Among the records below, count the lines where "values" occurs, and report that total alone.

-- Records for processing follows --

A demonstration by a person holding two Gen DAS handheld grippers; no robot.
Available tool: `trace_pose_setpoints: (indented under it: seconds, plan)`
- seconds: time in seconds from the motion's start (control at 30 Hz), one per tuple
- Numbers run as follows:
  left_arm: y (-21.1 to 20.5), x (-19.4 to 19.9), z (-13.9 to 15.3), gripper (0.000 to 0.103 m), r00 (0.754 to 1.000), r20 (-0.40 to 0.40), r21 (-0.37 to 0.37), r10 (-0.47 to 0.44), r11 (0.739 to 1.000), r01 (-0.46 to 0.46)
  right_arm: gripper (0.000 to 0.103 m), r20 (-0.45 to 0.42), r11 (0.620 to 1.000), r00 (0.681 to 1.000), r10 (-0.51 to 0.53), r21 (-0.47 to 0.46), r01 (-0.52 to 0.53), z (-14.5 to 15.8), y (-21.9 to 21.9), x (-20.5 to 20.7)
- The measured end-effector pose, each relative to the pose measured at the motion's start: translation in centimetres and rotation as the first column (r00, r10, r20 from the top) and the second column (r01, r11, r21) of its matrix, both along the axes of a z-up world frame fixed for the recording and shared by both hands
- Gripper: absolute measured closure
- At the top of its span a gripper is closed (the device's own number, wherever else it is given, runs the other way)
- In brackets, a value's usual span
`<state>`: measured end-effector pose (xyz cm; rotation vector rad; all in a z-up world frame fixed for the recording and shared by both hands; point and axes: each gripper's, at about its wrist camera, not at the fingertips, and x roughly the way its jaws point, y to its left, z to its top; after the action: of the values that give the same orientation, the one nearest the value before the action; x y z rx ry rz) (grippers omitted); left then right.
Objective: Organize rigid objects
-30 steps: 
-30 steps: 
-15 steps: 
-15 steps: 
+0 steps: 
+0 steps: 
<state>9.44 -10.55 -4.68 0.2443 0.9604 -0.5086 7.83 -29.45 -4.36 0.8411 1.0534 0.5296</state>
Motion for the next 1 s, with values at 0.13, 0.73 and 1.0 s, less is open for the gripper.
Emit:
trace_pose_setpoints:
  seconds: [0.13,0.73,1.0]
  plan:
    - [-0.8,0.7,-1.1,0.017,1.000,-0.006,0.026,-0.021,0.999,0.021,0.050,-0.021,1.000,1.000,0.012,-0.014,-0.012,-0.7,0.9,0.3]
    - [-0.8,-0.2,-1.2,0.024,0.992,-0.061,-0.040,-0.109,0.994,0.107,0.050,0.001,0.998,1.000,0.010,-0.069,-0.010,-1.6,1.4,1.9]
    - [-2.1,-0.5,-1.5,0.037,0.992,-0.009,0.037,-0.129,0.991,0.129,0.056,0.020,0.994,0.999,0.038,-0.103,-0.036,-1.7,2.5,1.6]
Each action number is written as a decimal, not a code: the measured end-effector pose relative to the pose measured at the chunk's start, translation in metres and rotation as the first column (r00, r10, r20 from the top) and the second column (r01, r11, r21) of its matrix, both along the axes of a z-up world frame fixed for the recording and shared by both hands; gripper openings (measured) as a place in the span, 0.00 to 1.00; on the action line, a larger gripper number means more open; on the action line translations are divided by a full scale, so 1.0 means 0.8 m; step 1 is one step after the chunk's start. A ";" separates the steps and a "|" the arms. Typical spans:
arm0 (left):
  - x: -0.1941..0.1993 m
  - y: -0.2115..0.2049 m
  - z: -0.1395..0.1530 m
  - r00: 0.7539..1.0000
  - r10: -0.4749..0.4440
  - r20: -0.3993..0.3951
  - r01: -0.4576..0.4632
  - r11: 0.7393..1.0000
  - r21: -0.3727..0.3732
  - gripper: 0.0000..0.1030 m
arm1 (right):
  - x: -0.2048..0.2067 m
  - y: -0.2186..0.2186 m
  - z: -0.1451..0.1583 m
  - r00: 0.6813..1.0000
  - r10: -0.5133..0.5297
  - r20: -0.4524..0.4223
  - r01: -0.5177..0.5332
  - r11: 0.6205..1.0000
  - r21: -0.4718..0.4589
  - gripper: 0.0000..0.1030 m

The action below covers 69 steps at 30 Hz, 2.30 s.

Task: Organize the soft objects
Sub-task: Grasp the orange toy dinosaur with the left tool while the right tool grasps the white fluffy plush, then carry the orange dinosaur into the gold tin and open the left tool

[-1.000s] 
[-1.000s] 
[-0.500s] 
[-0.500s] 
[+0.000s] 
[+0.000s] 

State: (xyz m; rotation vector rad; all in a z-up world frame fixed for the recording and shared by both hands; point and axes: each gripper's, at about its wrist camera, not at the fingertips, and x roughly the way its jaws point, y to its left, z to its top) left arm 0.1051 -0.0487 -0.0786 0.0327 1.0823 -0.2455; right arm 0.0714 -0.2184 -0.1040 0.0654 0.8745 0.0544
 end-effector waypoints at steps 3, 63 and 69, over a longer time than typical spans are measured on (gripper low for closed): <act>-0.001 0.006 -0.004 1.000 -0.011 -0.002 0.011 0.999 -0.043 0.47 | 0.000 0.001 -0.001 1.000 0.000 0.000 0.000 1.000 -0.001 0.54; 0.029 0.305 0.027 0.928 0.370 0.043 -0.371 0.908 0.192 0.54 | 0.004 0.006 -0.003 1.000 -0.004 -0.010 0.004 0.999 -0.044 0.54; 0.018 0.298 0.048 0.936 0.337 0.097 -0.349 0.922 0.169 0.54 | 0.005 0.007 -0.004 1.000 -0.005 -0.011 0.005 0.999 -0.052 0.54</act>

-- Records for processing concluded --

* Result of the exercise: 2